What the task asks
Copy out every line below without alteration.

(Stored items)
━━━━━━
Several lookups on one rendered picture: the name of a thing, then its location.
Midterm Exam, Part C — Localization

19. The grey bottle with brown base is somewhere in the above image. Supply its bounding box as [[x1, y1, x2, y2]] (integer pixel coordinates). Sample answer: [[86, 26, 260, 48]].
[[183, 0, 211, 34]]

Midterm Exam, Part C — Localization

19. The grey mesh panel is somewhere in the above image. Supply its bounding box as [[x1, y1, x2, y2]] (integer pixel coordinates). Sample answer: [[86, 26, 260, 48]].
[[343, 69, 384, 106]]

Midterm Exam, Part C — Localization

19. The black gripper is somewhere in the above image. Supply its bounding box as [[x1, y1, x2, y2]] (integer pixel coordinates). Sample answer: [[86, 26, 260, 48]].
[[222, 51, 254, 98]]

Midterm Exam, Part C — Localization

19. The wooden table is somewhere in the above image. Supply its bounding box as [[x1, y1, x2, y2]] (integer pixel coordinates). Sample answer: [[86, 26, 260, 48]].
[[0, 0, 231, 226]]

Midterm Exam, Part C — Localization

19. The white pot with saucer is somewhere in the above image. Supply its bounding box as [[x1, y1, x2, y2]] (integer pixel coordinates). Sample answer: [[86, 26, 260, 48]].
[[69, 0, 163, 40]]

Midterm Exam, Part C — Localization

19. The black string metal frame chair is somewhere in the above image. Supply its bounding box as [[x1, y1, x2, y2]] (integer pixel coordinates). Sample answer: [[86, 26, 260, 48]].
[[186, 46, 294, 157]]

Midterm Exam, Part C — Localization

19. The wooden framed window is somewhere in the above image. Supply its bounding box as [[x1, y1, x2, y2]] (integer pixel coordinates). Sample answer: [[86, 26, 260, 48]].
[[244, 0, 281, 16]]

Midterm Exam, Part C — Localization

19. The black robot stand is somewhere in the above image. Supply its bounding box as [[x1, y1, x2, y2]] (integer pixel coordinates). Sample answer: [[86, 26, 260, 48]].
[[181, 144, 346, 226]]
━━━━━━
Response box
Several lookups on one rendered picture: the name of a thing, then its location.
Midterm Exam, Part C — Localization

19. The grey bottle with brown base is somewhere in the above image. Supply its bounding box as [[x1, y1, x2, y2]] (integer pixel coordinates). Sample answer: [[86, 26, 260, 48]].
[[183, 0, 211, 34]]

Midterm Exam, Part C — Localization

19. The grey mesh panel is somewhere in the above image. Supply its bounding box as [[x1, y1, x2, y2]] (integer pixel coordinates). Sample answer: [[86, 26, 260, 48]].
[[343, 69, 384, 106]]

Midterm Exam, Part C — Localization

19. The black gripper is somewhere in the above image. Supply its bounding box as [[x1, y1, x2, y2]] (integer pixel coordinates). Sample answer: [[86, 26, 260, 48]].
[[222, 51, 254, 98]]

Midterm Exam, Part C — Localization

19. The wooden table is somewhere in the above image. Supply its bounding box as [[x1, y1, x2, y2]] (integer pixel coordinates). Sample answer: [[86, 26, 260, 48]].
[[0, 0, 231, 226]]

Midterm Exam, Part C — Localization

19. The white pot with saucer is somewhere in the above image. Supply its bounding box as [[x1, y1, x2, y2]] (integer pixel coordinates). Sample answer: [[86, 26, 260, 48]].
[[69, 0, 163, 40]]

Midterm Exam, Part C — Localization

19. The black string metal frame chair is somewhere in the above image. Supply its bounding box as [[x1, y1, x2, y2]] (integer pixel coordinates). Sample answer: [[86, 26, 260, 48]].
[[186, 46, 294, 157]]

Midterm Exam, Part C — Localization

19. The wooden framed window is somewhere in the above image. Supply its bounding box as [[x1, y1, x2, y2]] (integer pixel coordinates). Sample answer: [[86, 26, 260, 48]].
[[244, 0, 281, 16]]

Midterm Exam, Part C — Localization

19. The black robot stand is somewhere in the above image. Supply its bounding box as [[x1, y1, x2, y2]] (integer pixel coordinates). Sample answer: [[86, 26, 260, 48]].
[[181, 144, 346, 226]]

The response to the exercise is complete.